WORK TO BE COMPLETED: Leaving out pictures, output exactly the lines below from the one that has "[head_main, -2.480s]" through the one that has "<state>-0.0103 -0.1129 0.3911", and nothing else.

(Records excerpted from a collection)
※ ※ ※

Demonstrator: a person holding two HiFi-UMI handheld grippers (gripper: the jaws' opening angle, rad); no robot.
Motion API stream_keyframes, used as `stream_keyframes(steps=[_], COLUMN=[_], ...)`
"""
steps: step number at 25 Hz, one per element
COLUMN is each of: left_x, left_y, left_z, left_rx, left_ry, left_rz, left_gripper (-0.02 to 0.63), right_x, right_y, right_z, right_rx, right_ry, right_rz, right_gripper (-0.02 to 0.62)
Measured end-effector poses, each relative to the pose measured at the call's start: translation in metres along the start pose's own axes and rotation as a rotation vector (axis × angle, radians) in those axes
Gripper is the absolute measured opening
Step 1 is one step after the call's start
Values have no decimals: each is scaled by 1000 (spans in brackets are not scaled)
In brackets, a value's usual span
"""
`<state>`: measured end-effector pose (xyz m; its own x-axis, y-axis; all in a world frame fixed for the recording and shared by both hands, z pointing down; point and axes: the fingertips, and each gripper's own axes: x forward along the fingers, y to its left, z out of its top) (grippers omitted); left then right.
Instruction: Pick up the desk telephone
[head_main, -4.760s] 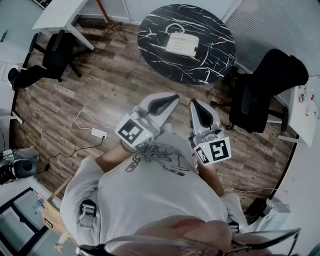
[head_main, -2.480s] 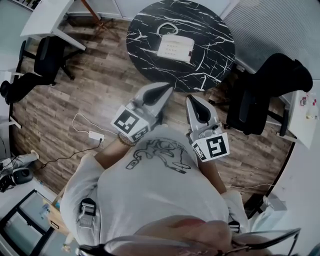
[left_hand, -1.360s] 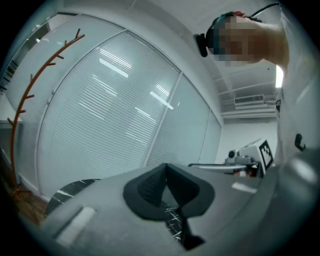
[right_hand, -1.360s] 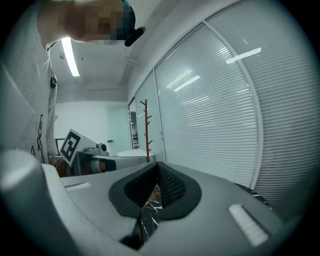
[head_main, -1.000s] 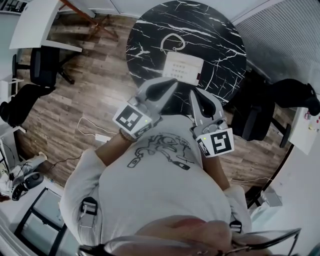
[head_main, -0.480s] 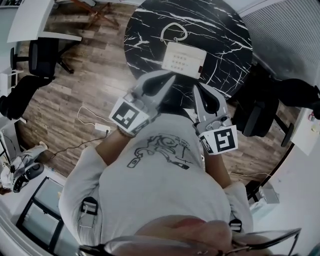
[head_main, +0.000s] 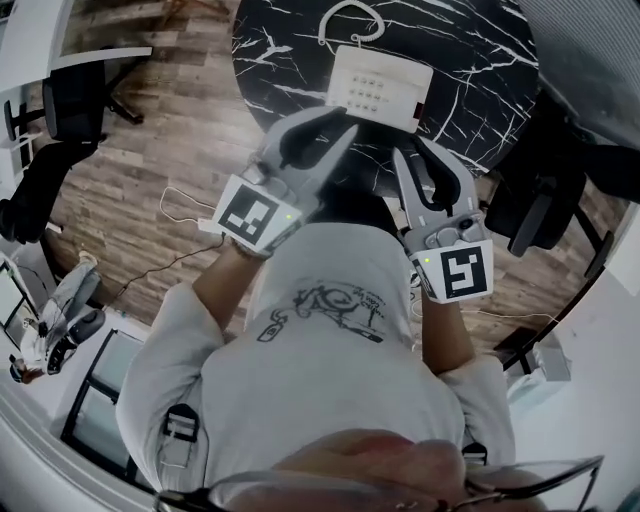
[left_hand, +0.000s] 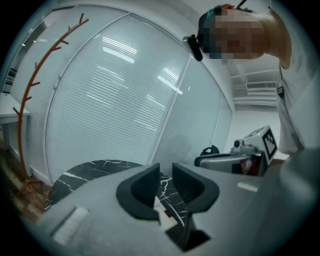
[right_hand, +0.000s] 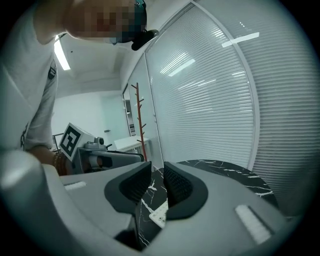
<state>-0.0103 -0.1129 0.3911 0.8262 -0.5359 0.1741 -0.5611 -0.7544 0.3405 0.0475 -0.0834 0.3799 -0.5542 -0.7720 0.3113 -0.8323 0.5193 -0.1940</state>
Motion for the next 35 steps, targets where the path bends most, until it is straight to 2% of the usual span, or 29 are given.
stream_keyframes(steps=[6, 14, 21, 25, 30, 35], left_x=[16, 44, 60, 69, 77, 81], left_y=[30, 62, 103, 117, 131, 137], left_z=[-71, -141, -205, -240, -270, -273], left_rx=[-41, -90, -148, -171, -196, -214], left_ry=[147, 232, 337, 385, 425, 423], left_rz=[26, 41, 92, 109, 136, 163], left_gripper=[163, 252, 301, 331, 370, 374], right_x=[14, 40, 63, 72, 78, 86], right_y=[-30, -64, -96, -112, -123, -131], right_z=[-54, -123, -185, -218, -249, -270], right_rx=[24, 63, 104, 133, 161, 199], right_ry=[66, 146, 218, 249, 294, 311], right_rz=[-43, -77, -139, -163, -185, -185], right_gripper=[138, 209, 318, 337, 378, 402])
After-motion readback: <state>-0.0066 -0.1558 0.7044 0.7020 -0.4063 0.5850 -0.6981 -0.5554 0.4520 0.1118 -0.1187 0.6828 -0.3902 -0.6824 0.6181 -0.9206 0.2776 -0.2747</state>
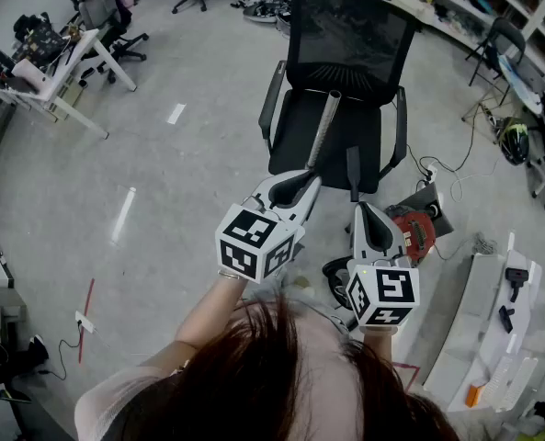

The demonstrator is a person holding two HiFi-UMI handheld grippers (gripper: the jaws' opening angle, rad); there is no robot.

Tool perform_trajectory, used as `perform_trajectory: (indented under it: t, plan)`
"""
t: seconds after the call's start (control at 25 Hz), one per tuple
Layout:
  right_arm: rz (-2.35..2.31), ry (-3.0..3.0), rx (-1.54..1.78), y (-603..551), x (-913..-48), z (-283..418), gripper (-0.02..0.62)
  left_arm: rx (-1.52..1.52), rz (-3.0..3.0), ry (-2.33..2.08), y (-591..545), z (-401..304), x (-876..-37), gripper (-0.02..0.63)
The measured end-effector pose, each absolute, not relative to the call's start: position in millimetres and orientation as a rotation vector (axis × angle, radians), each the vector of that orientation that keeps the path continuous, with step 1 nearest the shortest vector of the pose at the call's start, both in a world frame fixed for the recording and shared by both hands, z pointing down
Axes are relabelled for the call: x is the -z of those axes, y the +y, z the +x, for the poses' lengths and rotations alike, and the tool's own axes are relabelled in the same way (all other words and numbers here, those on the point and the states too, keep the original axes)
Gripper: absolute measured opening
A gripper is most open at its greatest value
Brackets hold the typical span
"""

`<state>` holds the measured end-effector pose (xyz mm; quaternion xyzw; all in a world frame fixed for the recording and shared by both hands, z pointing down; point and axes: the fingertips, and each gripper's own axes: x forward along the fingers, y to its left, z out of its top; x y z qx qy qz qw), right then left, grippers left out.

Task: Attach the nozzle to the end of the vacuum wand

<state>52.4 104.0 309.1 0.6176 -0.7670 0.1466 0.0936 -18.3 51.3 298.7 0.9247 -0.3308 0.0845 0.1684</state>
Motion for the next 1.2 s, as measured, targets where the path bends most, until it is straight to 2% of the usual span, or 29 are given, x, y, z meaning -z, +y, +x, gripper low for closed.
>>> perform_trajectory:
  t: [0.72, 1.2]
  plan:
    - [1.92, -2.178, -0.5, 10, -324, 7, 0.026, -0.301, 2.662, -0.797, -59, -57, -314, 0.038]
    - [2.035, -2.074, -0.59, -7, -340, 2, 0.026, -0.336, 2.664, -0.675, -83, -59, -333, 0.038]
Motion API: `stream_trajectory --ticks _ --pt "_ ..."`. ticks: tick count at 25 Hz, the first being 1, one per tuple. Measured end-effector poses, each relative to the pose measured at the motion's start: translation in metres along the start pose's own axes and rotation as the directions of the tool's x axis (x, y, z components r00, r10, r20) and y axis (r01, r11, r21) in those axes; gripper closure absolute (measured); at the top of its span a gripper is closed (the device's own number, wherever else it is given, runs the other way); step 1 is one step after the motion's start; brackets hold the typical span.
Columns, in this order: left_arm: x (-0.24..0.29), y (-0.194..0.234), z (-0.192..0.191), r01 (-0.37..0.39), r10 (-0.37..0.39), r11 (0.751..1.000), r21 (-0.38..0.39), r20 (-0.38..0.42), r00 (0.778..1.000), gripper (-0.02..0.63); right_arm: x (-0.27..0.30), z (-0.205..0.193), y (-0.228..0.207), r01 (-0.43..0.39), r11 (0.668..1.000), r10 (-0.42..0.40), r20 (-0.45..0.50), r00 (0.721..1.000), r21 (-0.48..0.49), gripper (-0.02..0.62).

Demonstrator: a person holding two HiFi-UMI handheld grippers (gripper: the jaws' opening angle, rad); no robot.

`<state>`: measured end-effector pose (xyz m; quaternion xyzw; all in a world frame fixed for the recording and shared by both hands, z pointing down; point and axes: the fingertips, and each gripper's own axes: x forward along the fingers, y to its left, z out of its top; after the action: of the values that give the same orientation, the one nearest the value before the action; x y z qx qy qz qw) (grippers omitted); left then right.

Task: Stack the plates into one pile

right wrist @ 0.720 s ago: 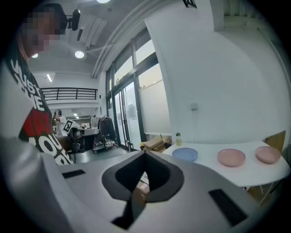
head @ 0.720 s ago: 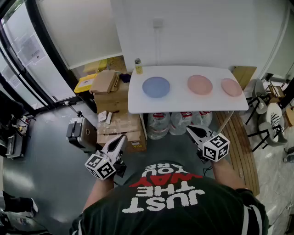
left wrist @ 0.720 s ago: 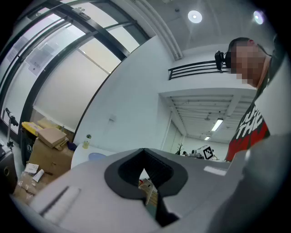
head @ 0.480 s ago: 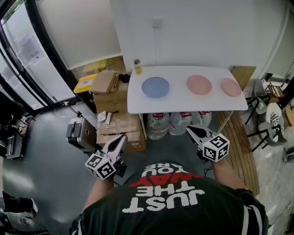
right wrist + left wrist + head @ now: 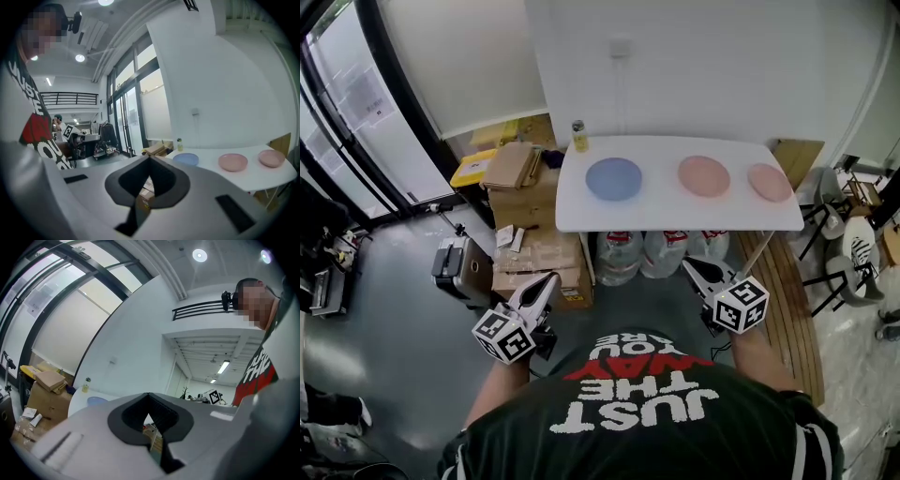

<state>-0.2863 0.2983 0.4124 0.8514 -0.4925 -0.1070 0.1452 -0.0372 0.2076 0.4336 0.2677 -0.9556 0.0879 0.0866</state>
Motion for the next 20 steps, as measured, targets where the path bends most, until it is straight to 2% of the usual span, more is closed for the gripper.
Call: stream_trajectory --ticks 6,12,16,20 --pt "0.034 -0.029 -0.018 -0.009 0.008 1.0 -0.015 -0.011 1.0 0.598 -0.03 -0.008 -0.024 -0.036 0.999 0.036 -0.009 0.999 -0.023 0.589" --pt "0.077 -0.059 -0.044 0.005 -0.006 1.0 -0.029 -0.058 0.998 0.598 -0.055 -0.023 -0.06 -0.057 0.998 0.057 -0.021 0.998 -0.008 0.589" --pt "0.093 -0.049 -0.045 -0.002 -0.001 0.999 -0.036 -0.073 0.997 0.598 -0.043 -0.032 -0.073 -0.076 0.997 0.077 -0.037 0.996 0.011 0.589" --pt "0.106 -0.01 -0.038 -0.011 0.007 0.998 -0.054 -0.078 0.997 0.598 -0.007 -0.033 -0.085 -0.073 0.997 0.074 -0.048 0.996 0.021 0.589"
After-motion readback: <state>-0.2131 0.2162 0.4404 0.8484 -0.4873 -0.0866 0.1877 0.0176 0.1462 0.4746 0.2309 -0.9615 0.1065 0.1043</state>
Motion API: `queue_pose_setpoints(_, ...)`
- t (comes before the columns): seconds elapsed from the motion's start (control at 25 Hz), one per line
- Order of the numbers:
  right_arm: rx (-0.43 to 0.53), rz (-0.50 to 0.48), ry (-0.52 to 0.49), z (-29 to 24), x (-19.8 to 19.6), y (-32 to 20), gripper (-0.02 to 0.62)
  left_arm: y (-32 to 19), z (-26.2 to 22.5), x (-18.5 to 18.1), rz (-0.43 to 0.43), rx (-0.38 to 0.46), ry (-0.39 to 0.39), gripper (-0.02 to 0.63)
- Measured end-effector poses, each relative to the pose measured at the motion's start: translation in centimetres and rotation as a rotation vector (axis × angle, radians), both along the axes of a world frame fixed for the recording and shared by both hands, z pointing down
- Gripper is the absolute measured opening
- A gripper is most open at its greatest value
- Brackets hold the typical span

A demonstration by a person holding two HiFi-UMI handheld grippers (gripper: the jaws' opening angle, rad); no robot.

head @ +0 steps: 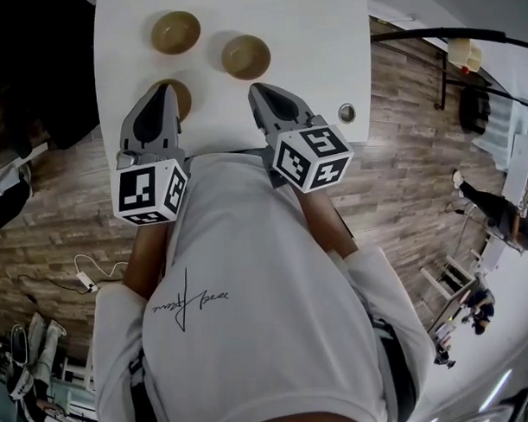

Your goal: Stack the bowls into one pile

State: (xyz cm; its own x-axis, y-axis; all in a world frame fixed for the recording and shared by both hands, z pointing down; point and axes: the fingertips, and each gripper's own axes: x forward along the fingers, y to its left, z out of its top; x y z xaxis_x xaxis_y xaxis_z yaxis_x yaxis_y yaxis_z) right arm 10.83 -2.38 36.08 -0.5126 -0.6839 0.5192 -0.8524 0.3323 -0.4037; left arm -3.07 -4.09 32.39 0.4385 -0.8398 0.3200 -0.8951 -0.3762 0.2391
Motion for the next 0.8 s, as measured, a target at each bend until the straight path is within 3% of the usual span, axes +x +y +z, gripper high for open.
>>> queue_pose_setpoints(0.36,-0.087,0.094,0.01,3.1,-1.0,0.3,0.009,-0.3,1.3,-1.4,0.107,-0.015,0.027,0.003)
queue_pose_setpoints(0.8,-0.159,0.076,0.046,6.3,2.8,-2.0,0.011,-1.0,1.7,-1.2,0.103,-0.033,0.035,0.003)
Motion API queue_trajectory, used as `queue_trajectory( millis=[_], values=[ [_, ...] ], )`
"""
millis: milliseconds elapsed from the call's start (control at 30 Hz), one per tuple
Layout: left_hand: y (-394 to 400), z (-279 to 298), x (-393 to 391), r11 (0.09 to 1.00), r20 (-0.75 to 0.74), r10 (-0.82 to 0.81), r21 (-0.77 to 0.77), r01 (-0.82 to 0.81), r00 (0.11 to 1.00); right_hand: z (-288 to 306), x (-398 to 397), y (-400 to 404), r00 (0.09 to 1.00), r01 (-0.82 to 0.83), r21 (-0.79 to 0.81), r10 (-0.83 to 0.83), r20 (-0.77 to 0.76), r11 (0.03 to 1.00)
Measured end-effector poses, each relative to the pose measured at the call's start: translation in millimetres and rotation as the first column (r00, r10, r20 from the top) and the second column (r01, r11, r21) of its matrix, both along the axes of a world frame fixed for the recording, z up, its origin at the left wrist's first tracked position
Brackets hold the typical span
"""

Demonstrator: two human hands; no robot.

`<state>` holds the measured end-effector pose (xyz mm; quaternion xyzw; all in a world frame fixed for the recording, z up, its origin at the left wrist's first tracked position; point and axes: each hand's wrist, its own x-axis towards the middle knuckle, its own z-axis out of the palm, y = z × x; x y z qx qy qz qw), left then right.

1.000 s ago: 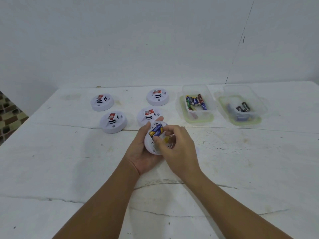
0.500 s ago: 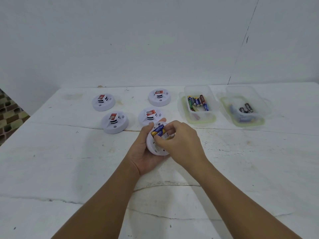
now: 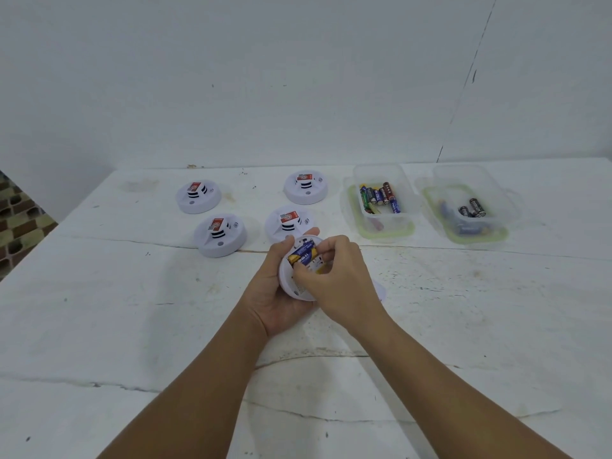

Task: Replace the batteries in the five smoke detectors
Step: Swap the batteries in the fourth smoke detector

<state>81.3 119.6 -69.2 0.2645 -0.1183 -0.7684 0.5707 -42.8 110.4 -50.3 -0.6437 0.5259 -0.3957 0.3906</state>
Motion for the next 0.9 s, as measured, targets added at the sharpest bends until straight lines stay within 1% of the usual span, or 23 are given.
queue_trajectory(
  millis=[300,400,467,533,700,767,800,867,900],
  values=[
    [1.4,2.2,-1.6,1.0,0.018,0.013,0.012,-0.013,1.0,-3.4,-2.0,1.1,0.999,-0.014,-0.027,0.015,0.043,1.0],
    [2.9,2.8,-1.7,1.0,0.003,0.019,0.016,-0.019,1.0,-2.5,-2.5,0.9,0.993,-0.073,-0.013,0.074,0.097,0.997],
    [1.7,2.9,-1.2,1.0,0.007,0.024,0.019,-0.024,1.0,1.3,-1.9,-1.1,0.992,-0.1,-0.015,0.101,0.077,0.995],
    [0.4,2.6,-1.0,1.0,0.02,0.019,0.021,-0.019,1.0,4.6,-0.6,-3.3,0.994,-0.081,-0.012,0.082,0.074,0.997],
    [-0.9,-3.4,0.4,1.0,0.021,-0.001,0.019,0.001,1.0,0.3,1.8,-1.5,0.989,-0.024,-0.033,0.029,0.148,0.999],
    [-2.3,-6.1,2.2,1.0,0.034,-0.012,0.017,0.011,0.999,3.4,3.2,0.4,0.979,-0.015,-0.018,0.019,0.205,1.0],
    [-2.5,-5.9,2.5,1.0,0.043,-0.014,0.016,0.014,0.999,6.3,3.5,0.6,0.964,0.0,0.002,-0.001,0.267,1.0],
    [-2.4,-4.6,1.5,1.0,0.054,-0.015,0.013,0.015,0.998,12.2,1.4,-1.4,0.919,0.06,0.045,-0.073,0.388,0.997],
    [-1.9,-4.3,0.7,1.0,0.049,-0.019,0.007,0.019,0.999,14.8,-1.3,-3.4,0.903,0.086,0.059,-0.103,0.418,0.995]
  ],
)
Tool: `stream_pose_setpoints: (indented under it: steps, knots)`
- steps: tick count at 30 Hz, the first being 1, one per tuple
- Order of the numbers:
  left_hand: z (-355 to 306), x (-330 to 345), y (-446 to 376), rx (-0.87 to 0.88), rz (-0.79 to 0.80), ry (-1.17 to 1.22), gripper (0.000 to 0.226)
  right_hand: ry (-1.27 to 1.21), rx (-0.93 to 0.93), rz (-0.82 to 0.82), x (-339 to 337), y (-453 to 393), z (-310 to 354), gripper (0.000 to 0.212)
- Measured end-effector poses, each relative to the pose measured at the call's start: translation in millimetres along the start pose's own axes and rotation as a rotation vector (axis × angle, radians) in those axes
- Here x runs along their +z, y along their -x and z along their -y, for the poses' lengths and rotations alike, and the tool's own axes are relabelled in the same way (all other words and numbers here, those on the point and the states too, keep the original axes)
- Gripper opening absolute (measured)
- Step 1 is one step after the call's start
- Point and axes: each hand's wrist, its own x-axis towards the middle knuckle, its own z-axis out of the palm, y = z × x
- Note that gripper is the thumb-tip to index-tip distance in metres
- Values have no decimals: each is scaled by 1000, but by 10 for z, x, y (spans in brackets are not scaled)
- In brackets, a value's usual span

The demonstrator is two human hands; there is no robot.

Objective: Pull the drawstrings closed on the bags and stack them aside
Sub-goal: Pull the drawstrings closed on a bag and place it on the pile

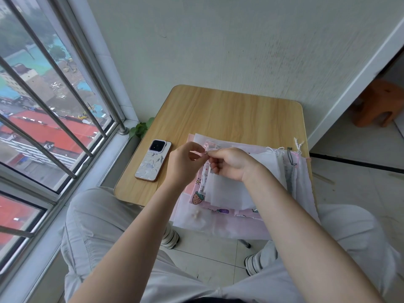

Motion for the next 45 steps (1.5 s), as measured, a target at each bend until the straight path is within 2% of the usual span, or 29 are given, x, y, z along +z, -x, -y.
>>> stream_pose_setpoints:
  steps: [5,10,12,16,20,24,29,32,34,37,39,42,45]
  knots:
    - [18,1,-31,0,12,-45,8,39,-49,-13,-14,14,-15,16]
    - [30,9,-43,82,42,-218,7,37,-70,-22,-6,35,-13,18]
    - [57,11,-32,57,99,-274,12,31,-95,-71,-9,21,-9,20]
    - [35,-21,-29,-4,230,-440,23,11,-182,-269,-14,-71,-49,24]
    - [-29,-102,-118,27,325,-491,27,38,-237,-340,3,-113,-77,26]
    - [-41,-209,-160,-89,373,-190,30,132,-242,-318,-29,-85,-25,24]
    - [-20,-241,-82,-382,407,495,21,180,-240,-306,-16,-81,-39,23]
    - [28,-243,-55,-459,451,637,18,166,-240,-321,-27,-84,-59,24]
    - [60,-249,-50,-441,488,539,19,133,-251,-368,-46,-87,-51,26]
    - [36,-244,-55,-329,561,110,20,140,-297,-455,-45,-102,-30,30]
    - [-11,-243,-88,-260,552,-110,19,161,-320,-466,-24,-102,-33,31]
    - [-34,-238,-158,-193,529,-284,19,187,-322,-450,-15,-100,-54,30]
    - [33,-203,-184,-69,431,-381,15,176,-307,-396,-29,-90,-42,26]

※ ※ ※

RESPONSE:
[head_main, -2.480s] 
[left_hand, -1.360s] 
[right_hand, -1.360s] 
[head_main, -1.000s] 
[head_main, -0.480s] 
[head_main, +0.000s] 
[left_hand, +0.000s] 
[right_hand, +0.000s] 
<state>-0.0103 -0.1129 0.3911 0.8262 -0.5359 0.1741 -0.5611 -0.7544 0.3405 0.0475 -0.0834 0.3799 -0.5542 -0.7720 0.3113 -0.8323 0.5193 -0.1940</state>

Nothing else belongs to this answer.